Her thoughts were confused, and she recalled how, when she was around ten years old, Colonel Yagich, now her husband, had paid court to her aunt, and everyone in the house said he ruined her, and in fact the aunt often came to dinner with tearful eyes and kept driving somewhere, and people said that the poor thing didn’t know what to do with herself. He was very handsome then and had extraordinary success with women, so that the whole town knew him, and the story went that he visited his lady admirers every day, the way a doctor visits his patients. And even now, despite the gray hair, the wrinkles, and the spectacles, his lean face sometimes looked very handsome, especially in profile.
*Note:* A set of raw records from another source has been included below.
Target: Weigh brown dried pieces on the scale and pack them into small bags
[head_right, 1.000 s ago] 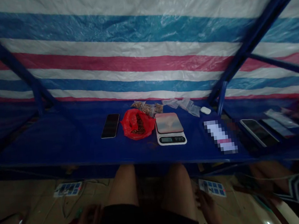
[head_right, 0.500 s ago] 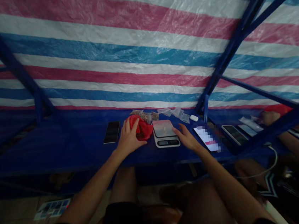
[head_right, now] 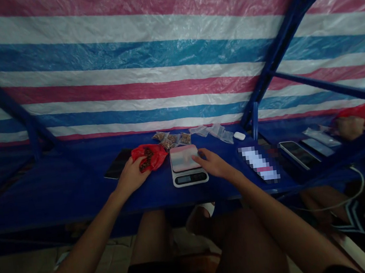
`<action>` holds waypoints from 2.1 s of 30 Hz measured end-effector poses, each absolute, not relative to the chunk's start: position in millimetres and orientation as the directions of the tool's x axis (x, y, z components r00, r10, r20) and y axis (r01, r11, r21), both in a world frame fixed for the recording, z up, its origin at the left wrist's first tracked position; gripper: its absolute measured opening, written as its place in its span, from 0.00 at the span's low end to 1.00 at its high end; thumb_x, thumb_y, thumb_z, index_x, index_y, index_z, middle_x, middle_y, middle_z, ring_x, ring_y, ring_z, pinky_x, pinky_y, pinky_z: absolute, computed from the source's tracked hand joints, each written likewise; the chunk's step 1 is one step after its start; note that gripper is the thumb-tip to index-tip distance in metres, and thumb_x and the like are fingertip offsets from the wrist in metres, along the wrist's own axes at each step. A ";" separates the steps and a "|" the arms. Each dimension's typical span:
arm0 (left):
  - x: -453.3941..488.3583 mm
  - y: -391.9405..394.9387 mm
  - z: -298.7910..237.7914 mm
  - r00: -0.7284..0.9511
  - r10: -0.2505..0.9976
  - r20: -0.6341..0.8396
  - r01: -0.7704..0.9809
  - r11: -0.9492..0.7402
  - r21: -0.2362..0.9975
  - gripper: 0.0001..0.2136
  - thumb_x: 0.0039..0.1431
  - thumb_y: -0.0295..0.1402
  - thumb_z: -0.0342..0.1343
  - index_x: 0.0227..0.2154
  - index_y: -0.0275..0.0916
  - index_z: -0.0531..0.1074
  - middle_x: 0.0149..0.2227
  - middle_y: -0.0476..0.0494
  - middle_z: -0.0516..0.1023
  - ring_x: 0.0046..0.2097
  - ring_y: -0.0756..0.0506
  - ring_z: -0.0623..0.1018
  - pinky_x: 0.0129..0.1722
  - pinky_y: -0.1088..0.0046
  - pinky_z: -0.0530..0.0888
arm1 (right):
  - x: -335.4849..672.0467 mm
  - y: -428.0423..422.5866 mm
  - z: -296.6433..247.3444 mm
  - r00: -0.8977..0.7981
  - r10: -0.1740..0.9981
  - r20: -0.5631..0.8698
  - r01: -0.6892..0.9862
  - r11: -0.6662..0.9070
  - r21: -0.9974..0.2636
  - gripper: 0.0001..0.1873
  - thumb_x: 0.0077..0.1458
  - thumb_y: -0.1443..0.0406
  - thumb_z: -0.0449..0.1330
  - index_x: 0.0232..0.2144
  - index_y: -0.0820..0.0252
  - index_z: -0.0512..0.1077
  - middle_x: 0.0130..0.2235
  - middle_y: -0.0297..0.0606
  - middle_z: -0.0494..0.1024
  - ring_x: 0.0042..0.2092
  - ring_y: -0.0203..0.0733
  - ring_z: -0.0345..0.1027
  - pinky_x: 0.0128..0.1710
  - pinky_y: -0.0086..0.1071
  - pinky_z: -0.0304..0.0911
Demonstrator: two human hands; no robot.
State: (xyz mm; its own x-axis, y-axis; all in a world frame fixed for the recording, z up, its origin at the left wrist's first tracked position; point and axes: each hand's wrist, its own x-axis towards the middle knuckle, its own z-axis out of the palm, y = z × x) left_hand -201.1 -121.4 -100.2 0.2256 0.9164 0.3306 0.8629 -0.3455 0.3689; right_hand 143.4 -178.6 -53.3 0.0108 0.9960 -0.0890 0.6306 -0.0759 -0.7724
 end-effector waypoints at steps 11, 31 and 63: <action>-254.1 -117.2 -96.7 0.236 0.932 0.274 0.827 -0.341 0.446 0.49 0.49 0.55 0.74 0.69 0.34 0.66 0.70 0.27 0.65 0.72 0.28 0.68 0.74 0.49 0.65 | 129.1 -169.4 -47.1 -0.148 0.959 -0.243 0.468 -0.149 -0.871 0.30 0.64 0.49 0.65 0.62 0.55 0.71 0.49 0.47 0.84 0.43 0.50 0.82 0.32 0.37 0.80; -193.0 -106.9 -33.2 0.162 0.871 0.464 0.754 -0.412 0.511 0.10 0.63 0.30 0.57 0.42 0.39 0.83 0.59 0.34 0.78 0.60 0.37 0.79 0.63 0.56 0.78 | 150.6 -61.5 -55.1 -0.122 0.966 0.230 0.773 0.238 -0.588 0.25 0.75 0.58 0.50 0.63 0.62 0.76 0.65 0.49 0.79 0.66 0.48 0.71 0.69 0.44 0.61; -217.0 -111.3 -15.1 -0.191 0.959 0.207 0.924 0.104 0.368 0.33 0.63 0.40 0.64 0.69 0.33 0.67 0.60 0.21 0.78 0.59 0.24 0.80 0.57 0.46 0.78 | 64.3 -107.3 7.9 -0.505 0.772 0.386 0.737 0.618 -0.272 0.25 0.67 0.68 0.51 0.61 0.67 0.77 0.61 0.51 0.81 0.63 0.53 0.72 0.68 0.45 0.62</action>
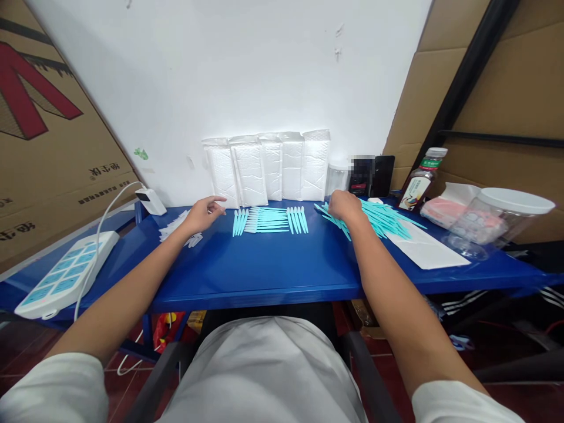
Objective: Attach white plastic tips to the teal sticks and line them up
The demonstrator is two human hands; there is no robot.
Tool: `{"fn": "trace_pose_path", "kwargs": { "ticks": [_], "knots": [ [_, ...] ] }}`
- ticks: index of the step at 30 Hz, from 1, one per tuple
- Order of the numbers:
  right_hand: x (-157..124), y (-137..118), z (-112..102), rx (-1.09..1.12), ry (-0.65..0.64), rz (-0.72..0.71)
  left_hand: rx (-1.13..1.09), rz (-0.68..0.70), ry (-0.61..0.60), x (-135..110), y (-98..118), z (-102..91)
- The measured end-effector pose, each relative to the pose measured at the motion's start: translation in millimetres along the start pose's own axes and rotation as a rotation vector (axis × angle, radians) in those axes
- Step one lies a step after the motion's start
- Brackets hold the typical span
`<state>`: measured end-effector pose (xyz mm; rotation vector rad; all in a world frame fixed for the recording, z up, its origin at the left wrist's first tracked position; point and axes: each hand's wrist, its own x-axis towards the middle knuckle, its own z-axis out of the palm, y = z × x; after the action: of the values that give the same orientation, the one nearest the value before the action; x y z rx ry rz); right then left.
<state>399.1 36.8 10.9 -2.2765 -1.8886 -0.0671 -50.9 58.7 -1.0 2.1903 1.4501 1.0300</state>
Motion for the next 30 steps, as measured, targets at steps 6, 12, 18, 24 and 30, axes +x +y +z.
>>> {"fn": "trace_pose_path", "kwargs": {
  "ticks": [6, 12, 18, 24, 30],
  "knots": [
    [-6.6, -12.3, -6.0, 0.176, 0.178, -0.211, -0.489, -0.092, -0.073, -7.2, 14.9, 13.8],
    [-27.3, -44.2, -10.1, 0.492, 0.235, -0.463, -0.643, -0.152, -0.155, -15.1, 32.2, 19.5],
    [-43.9, -76.0, 3.7, 0.725, 0.051, -0.661, -0.572, -0.071, -0.167, -19.9, 39.8, 29.4],
    [-59.8, -92.6, 3.3, 0.907, -0.193, -0.718, -0.656, -0.117, -0.122, -21.8, 45.7, 37.3],
    [-64.5, -93.9, -0.7, 0.963, -0.267, -0.664, -0.678, -0.154, -0.168, -25.0, 51.9, 37.9]
  ]
}}
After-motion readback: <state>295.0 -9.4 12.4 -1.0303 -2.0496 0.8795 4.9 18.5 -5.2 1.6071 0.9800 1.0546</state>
Sofya Lvovna’s father was an army doctor and had once served in the same regiment with Yagich. Volodya’s father was also an army doctor and had also served in the same regiment with her father and Yagich. In spite of love adventures, often very complex and troublesome, Volodya was an excellent student; he finished his studies at the university with great success, chose foreign literature as his specialization, and is now said to be writing his dissertation. He lives in the barracks with his father, the army doctor, and has no money of his own, though he is already thirty. In childhood he and Sofya Lvovna lived in different apartments, but under the same roof, and he often came to play with her, and they took dancing and French lessons together. But when he grew up and became a slim, very handsome young man, she began to feel bashful with him, then fell madly in love with him, and loved him until quite recently, when she married Yagich. He, too, had extraordinary success with women, almost since the age of fourteen, and the ladies who were unfaithful to their husbands with him excused themselves by saying that Volodya was little. Not long ago someone told of him that, supposedly, when he was a student, he lived in furnished rooms close to the university, and each time someone knocked on his door, his footsteps would be heard and then a low-voiced apology: “Pardon, je ne suis pas seul.”2 Yagich went into raptures over him, gave him his blessing for the future, as Derzhavin had Pushkin,3 and apparently loved him. For hours at a time they silently played billiards or blackjack together, and if Yagich went somewhere in a troika, he took Volodya with him, and Volodya initiated Yagich alone into the mysteries of his dissertation. Earlier, when the colonel was younger, they often wound up in the position of rivals, but they were never jealous of each other. In society, where they appeared together, Yagich was called big Volodya and his friend little Volodya.